[Collected data]
--*--
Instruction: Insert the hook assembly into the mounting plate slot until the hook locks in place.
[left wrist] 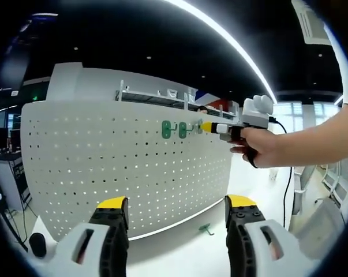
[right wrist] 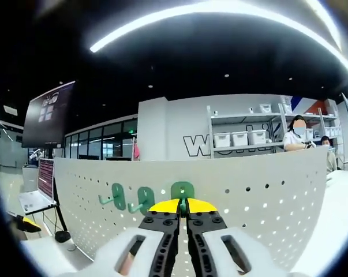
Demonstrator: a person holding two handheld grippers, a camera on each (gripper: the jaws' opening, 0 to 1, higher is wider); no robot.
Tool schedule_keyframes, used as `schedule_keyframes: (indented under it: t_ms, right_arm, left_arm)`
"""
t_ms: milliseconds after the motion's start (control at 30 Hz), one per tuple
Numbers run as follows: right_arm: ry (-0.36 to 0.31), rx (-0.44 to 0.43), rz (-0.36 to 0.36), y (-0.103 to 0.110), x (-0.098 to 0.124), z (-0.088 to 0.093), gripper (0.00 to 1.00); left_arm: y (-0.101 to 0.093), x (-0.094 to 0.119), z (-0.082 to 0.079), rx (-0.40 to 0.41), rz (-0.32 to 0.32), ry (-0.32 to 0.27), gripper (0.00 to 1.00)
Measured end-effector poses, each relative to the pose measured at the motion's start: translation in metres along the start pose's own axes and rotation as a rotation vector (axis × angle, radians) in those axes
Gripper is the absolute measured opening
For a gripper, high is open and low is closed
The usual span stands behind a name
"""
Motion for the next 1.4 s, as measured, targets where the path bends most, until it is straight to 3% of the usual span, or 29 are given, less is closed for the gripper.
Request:
schedule_keyframes:
  t_ms: [667,833,933,1033,1100,1400]
  right_arm:
    - [0.022,0.001,0.022,-0.002,-0.008,0.008,0.01]
    - [0.028,-0.017,0.08,0.002,-0.012,0.008,0.01]
    - [0.077,0.04,0.136,0.007,-0.014,0.008,0.02]
    - [0.049,-0.03,0.166,0.007,-0.015,0.011,0.02]
    - [0.06,0.002,0.169,0.007,-0.016,0.01,0.02]
    - [0.052,-0.01,0.149,0.004,-0.014,0.01,0.02]
  left_arm:
    - [0.007,0.0,0.001,-0.006,-0.022,0.004,0.7]
    - [0.006,0.0,0.003,0.004,-0.021,0.011,0.7]
    - [0.004,0.0,0.003,0.011,-0.017,0.008,0.71]
    - [0.004,0.0,0.005,0.022,-0.019,0.015,0.71]
    - [0.003,0.001,0.004,0.02,-0.017,0.012,0.7]
    - [0.004,0.004,0.006,0.022,-0.024,0.007,0.7]
Point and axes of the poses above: the point that each gripper's makers call its tool centre point, and the gripper's own axes: x roughly backward along the fingers, y roughly to its left, z roughly out of its underside, the point moved 8 cm from there along x, roughly backward along the fingers, and after that the axes turned 10 degrees about -z, right-handed, at the moved point
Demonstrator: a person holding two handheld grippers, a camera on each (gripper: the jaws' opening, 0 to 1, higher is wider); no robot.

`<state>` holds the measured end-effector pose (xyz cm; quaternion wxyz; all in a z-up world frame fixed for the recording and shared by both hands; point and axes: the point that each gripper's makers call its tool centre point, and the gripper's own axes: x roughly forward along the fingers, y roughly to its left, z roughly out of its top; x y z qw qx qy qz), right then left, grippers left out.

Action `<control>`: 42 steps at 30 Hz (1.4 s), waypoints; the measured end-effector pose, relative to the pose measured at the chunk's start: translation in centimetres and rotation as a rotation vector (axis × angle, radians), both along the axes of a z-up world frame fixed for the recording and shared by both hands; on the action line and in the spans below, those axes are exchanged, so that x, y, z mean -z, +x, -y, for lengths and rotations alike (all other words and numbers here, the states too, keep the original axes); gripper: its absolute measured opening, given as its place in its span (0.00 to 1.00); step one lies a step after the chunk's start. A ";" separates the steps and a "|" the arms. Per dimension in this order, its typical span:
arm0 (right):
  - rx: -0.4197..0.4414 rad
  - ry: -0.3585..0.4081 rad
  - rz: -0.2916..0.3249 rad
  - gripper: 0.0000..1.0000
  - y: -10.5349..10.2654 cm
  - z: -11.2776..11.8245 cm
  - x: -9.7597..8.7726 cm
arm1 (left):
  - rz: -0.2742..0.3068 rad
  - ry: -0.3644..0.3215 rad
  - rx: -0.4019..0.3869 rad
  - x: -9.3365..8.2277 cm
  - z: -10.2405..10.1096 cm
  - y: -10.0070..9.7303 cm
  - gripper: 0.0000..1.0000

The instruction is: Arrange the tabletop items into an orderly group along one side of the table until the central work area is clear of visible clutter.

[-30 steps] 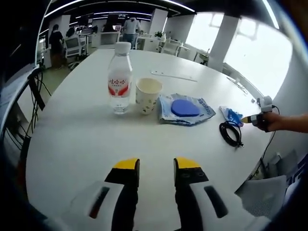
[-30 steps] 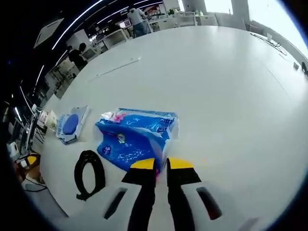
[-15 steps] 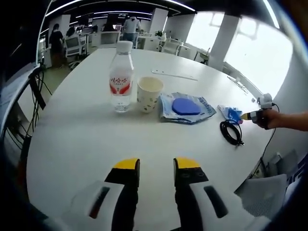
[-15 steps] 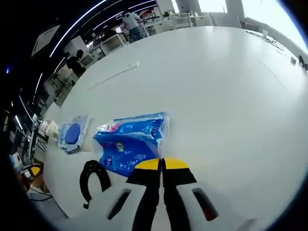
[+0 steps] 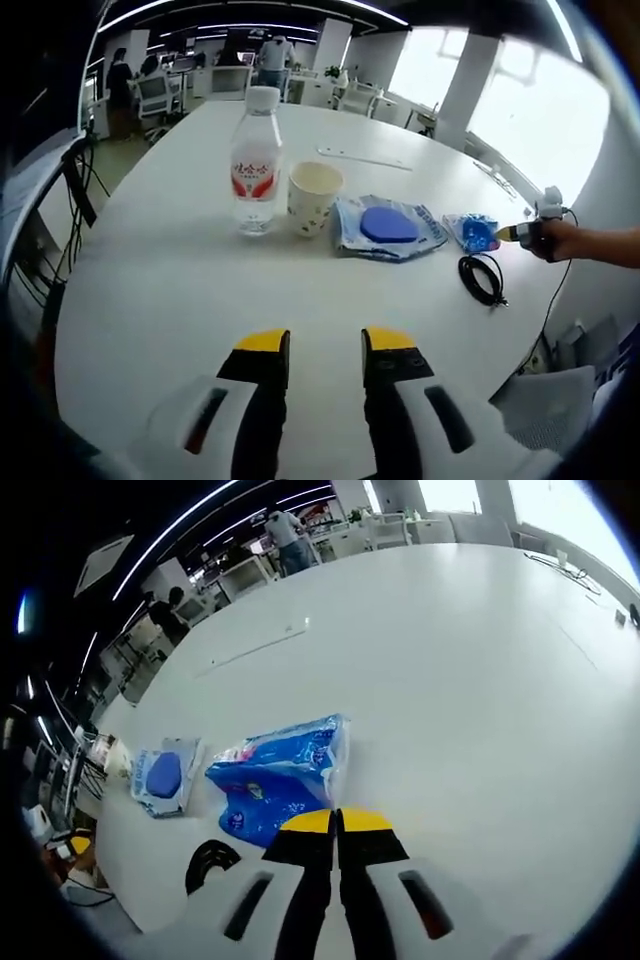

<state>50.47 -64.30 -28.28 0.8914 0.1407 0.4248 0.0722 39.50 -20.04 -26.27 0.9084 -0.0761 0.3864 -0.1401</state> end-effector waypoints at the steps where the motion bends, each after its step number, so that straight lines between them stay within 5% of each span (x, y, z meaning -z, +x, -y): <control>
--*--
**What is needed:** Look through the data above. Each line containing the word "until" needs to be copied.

**Task answer:**
Instruction: Insert the hook assembly into the mounting plate slot until the hook locks in place.
Motion for the next 1.4 s, as measured, targets where the path bends most, until it is straight to 3% of the usual span, or 29 are given, less is closed for the gripper.
The instruction is: Arrange the tabletop items into an orderly group along one side of the table until the central work area is clear of visible clutter.

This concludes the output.